---- Supplied data
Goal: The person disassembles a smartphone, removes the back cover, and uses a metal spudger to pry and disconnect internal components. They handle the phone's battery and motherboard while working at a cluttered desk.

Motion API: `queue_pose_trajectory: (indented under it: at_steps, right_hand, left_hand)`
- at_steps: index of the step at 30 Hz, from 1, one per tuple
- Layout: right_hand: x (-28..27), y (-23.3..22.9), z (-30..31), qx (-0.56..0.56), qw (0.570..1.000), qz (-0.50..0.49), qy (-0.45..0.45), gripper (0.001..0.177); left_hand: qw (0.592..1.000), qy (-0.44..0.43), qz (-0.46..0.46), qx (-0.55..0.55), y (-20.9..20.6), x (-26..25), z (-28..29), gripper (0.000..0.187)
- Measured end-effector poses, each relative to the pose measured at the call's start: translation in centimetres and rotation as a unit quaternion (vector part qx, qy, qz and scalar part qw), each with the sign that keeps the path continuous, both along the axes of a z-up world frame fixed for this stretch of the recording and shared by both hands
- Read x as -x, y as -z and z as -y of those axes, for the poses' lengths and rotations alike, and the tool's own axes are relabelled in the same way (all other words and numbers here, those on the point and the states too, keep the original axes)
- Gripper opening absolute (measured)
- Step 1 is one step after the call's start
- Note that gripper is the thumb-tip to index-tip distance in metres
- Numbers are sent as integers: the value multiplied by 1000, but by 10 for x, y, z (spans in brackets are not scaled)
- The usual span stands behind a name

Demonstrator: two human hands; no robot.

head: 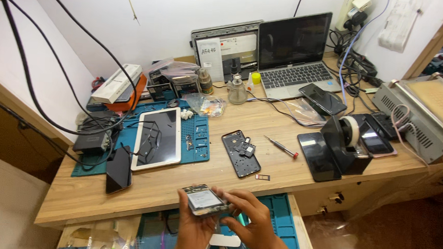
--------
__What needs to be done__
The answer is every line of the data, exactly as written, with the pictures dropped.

__Worked solution__
Goal: The person disassembles a smartphone, removes the back cover, and uses a metal spudger to pry and disconnect internal components. They handle the phone's battery and motherboard while working at a cluttered desk.

Motion API: `queue_pose_trajectory: (indented under it: at_steps, right_hand, left_hand)`
- at_steps: index of the step at 30 Hz, from 1, one per tuple
- Layout: right_hand: x (-28..27), y (-23.3..22.9), z (-30..31), qx (-0.56..0.56), qw (0.570..1.000), qz (-0.50..0.49), qy (-0.45..0.45), gripper (0.001..0.177); left_hand: qw (0.592..1.000), qy (-0.44..0.43), qz (-0.46..0.46), qx (-0.55..0.55), y (-20.9..20.6), x (-26..25), z (-28..29), gripper (0.000..0.187)
- Measured end-effector poses, each relative to the pose measured at the call's start: translation in centimetres and rotation as a unit quaternion (vector part qx, qy, qz and scalar part qw), each with the sign that keeps the path continuous, both along the axes of a z-up world frame fixed for this stretch of the recording and shared by both hands
- Read x as -x, y as -z and z as -y of those axes, for the poses' lengths and rotations alike, and the tool's own axes are relabelled in the same way (all other words and numbers here, those on the point and the states too, keep the original axes)
- Gripper opening absolute (measured)
- Step 1 is one step after the call's start
- Note that gripper is the thumb-tip to index-tip distance in metres
- Numbers are sent as integers: the value multiplied by 1000, but by 10 for x, y, z (spans in brackets are not scaled)
- The usual span stands behind a name

Demonstrator: two human hands; no robot.

head: 

The exercise asks for nothing further.